Base Benchmark API¶

The benchbox.base module provides the foundational abstract class that all benchmarks inherit from.

Overview¶

Every benchmark in BenchBox extends BaseBenchmark, which provides a standardized interface for:

Data generation and schema setup
Query execution and timing
Platform adapter integration
SQL dialect translation
Results collection and formatting

This abstraction ensures consistent behavior across all benchmark implementations (TPC-H, TPC-DS, ClickBench, etc.).

Quick Example¶

from benchbox.tpch import TPCH
from benchbox.platforms import DuckDBAdapter

# Create benchmark instance
benchmark = TPCH(scale_factor=0.01)

# Generate data files
data_files = benchmark.generate_data()

# Run with platform adapter
adapter = DuckDBAdapter()
results = benchmark.run_with_platform(adapter)

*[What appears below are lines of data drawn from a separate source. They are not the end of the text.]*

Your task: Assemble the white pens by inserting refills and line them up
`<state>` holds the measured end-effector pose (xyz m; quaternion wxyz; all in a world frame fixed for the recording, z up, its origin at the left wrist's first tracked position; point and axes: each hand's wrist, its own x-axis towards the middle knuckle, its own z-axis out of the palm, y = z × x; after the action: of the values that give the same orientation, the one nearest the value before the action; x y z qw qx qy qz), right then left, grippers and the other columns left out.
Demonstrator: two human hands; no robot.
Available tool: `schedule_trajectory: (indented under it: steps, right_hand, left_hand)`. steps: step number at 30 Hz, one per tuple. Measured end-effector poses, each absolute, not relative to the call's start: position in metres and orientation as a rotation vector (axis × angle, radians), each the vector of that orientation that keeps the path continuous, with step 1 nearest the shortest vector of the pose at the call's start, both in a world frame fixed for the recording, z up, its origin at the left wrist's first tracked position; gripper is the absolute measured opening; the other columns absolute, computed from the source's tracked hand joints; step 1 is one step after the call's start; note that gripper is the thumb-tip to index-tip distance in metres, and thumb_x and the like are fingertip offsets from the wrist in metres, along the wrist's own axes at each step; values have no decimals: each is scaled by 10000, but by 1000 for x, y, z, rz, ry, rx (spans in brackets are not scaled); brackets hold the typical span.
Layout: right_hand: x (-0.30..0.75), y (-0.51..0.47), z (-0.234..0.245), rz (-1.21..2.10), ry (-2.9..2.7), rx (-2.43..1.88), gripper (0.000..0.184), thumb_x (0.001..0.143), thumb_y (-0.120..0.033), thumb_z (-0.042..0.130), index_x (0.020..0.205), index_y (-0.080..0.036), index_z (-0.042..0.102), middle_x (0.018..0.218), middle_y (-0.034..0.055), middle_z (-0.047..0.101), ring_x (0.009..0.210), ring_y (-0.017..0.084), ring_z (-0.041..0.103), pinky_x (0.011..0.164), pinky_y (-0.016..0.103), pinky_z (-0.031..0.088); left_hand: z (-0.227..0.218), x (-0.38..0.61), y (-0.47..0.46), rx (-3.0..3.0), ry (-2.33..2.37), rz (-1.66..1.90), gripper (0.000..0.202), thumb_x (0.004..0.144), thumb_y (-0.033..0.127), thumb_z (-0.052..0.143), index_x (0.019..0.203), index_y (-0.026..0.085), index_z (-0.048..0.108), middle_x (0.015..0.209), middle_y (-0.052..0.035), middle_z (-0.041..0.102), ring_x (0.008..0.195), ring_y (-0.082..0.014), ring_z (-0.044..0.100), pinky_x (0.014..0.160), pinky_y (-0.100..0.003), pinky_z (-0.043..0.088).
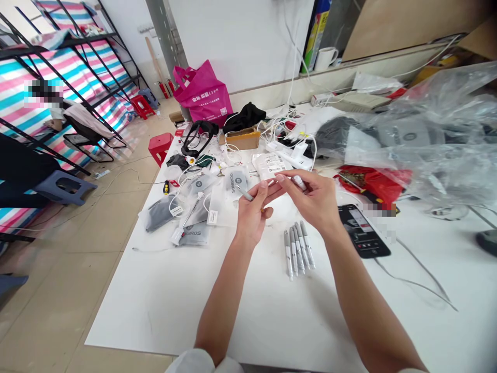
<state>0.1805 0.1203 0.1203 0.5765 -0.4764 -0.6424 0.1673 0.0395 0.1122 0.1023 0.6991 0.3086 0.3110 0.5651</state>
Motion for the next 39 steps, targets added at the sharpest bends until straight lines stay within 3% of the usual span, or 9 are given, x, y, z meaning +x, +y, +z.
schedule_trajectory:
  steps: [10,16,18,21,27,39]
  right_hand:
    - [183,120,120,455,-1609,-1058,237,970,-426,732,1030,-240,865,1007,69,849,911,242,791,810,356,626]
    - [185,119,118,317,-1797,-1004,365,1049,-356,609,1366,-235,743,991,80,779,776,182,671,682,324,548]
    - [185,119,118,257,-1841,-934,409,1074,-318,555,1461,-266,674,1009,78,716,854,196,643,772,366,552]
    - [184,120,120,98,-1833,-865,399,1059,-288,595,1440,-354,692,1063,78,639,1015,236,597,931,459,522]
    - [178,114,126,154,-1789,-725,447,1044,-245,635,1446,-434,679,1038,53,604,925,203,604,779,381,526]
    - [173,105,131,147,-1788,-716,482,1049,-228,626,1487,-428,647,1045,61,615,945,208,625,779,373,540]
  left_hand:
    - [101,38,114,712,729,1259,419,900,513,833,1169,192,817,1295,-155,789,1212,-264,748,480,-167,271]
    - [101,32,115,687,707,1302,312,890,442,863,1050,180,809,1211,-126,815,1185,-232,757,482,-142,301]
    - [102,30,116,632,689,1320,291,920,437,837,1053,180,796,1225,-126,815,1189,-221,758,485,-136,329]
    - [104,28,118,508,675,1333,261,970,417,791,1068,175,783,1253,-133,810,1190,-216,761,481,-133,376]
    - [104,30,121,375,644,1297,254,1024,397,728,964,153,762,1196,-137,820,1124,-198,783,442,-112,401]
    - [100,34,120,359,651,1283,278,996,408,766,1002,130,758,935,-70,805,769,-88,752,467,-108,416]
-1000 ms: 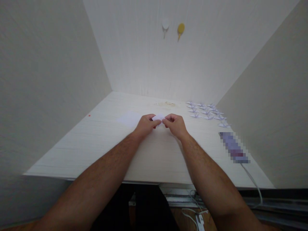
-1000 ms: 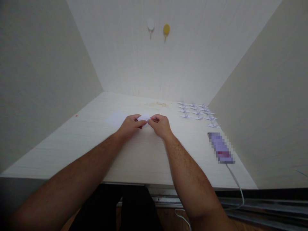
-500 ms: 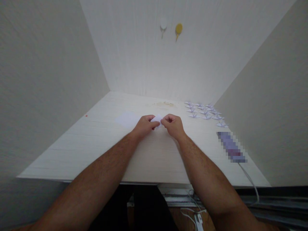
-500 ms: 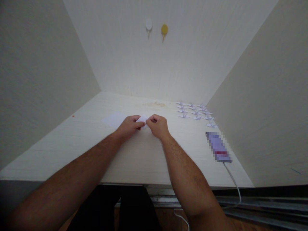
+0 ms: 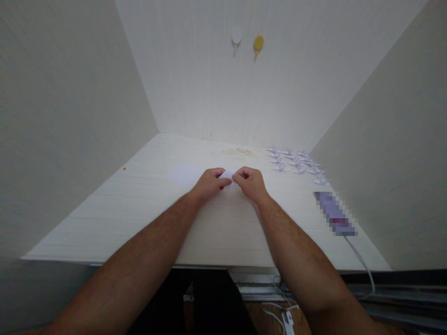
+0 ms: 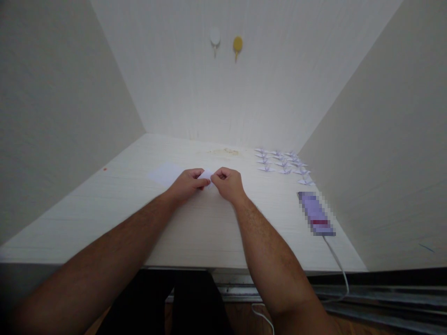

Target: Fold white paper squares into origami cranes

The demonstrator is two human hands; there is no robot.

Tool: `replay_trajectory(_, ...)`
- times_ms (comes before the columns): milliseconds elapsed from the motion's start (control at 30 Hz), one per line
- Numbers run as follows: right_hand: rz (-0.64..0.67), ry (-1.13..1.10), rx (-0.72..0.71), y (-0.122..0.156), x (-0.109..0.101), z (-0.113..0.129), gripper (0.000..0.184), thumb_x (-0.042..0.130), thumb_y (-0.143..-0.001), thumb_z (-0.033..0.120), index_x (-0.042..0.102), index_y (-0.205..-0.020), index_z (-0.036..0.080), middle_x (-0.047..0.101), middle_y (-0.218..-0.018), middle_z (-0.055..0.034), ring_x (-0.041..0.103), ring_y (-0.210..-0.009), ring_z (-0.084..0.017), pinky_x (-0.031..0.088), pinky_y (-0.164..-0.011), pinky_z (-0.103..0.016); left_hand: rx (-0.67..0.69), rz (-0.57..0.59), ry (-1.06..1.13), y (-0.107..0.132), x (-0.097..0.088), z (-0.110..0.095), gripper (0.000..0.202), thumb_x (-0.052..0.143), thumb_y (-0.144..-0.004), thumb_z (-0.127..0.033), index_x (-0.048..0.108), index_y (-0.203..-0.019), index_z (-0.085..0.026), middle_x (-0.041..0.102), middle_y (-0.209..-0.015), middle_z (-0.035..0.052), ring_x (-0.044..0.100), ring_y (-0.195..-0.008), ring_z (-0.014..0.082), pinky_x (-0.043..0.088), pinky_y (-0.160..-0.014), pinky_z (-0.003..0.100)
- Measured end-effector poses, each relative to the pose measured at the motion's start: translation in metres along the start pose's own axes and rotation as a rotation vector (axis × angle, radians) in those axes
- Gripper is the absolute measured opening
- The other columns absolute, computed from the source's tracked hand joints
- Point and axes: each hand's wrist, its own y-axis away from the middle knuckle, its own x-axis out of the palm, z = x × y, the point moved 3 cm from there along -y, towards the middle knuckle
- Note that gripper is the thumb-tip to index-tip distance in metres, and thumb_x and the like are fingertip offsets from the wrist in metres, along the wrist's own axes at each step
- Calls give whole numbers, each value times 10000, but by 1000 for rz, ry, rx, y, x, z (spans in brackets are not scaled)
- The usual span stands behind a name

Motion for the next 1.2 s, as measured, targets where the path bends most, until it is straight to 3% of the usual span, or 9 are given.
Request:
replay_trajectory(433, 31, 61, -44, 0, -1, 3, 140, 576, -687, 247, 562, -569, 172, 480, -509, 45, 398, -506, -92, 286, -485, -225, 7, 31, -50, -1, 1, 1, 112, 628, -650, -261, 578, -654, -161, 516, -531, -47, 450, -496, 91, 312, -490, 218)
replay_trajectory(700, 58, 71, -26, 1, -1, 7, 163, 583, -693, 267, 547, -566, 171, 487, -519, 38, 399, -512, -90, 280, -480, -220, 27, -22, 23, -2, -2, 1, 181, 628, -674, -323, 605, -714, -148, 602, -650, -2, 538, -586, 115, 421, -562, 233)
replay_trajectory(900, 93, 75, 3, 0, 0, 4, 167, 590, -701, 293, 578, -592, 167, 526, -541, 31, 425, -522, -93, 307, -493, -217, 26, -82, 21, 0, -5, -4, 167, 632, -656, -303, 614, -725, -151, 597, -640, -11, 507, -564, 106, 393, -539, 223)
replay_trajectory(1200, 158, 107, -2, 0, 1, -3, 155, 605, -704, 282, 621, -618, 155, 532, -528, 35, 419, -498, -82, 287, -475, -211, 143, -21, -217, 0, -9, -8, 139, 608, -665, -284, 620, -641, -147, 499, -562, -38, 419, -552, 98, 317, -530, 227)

print(f"Completed {results.successful_queries}/{results.total_queries} queries")
print(f"Average query time: {results.average_query_time:.3f}s")

Core Classes¶

class BaseBenchmark(scale_factor=1.0, output_dir=None, **kwargs)[source]¶

Bases: VerbosityMixin, ABC

Base class for all benchmarks.

All benchmarks inherit from this class.

__init__(scale_factor=1.0, output_dir=None, **kwargs)[source]¶

Initialize a benchmark.

Parameters:

scale_factor (float) – Scale factor (1.0 = standard size)
output_dir (str | Path | None) – Data output directory
**kwargs (Any) – Additional options

get_data_source_benchmark()[source]¶

Return the canonical source benchmark when data is shared.

Benchmarks that reuse data generated by another benchmark (for example, Primitives reusing TPC-H datasets) should override this method and return the lower-case identifier of the source benchmark. Benchmarks that produce their own data should return None (default).

abstractmethod generate_data()[source]¶

Generate benchmark data.

Returns:: List of data file paths
Return type:: list[str | Path]

abstractmethod get_queries()[source]¶

Get all benchmark queries.

Returns:: Dictionary mapping query IDs to query strings
Return type:: dict[str, str]

abstractmethod get_query(query_id, *, params=None)[source]¶

Get a benchmark query.

Parameters:

query_id (int | str) – Query ID
params (dict[str, Any] | None) – Optional parameters

Returns:

Query string with parameters resolved

Raises:

ValueError – If query_id is invalid

Return type:

str

setup_database(connection)[source]¶

Set up database with schema and data.

Creates necessary database schema and loads benchmark data into the database.

Parameters:

connection (DatabaseConnection) – Database connection to set up

Raises:

ValueError – If data generation fails
Exception – If database setup fails

run_query(query_id, connection, params=None, fetch_results=False)[source]¶

Execute single query and return timing and results.

Parameters:

query_id (int | str) – ID of the query to execute
connection (DatabaseConnection) – Database connection to execute query on
params (dict[str, Any] | None) – Optional parameters for query customization
fetch_results (bool) – Whether to fetch and return query results

Returns:

query_id: Executed query ID
execution_time: Time taken to execute query in seconds
query_text: Executed query text
results: Query results if fetch_results=True, otherwise None
row_count: Number of rows returned (if results fetched)

Return type:

Dictionary containing

Raises:

ValueError – If query_id is invalid
Exception – If query execution fails

run_benchmark(connection, query_ids=None, fetch_results=False, setup_database=True)[source]¶

Run the complete benchmark suite.

Parameters:

connection (DatabaseConnection) – Database connection to execute queries on
query_ids (list[int | str] | None) – Optional list of specific query IDs to run (defaults to all)
fetch_results (bool) – Whether to fetch and return query results
setup_database (bool) – Whether to set up the database first

Returns:

benchmark_name: Name of the benchmark
total_execution_time: Total time for all queries
total_queries: Number of queries executed
successful_queries: Number of queries that succeeded
failed_queries: Number of queries that failed
query_results: List of individual query results
setup_time: Time taken for database setup (if performed)

Return type:

Dictionary containing

Raises:

Exception – If benchmark execution fails

run_with_platform(platform_adapter, **run_config)[source]¶

Run complete benchmark using platform-specific optimizations.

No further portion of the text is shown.